At that, her eyes snapped up. They widened momentarily but quickly narrowed. “I’m not sure what would make you say that.”

She gritted her teeth, and I couldn’t help the smile that spread across my face. Riling her up was one of my favorite pastimes, and she made it too damn easy.

“The way you said their names. Like you were personally offended that I’d spend time with them.”

“Spending time with them? Is that what you call having your tongue down their throats and their hands down the front of your jeans?” The bite in her words was telling. As was the flush on her cheeks that drifted down her neck and blossomed over her chest. Watching her reaction lessened the sting of her words.

Her response seemed to even catch her off guard. Nervously she began fiddling with her necklace—a small aster flower I remembered her mom bought her for her birthday several years ago. Ms. Sharpe had explained to all of us that the aster was Ivy’s birth flower and in the center was her birthstone. And I couldn’t remember a time she wasn’t wearing it, and better yet, I knew she was nervous when she began to slide the small flower back and forth along the chain.

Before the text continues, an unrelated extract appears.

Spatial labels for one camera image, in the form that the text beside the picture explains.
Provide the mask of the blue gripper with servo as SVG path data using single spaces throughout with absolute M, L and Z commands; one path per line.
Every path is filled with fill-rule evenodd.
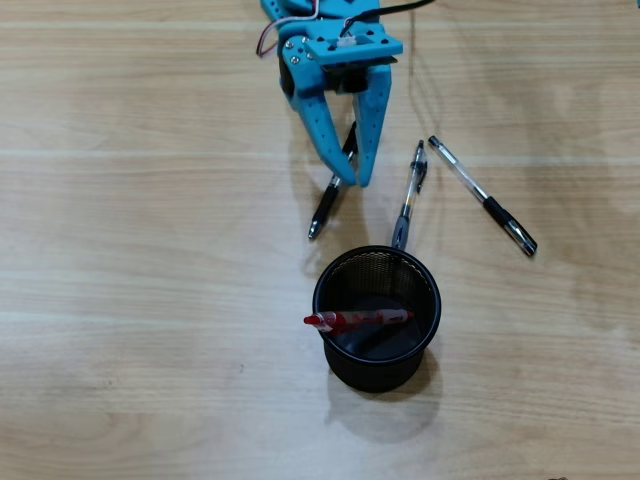
M 327 72 L 310 51 L 310 42 L 317 37 L 315 24 L 310 20 L 288 22 L 278 30 L 280 84 L 319 158 L 333 174 L 355 185 L 356 174 L 342 150 L 325 97 L 330 86 Z M 372 177 L 391 92 L 391 68 L 372 67 L 366 80 L 368 88 L 355 94 L 353 100 L 361 187 L 366 187 Z

She’d done the same thing in the classroom the other day when she confronted me about asking about the possibility of changing partners.

“Had I seen you, I would’ve said hi,” I said, deciding I’d had my fun and trying to simultaneously backtrack.

Although it fed something inside of me to know she was fighting her jealousy.

“Sure,” she said, shifting again on the bed. The papers rustled around her and I noticed when her blue ballpoint pen marked her inner thigh. The mark was small yet obvious against her pale skin.

She didn’t notice, more concerned about sitting on her notes and rumpling the papers around her, but I couldn’t look away.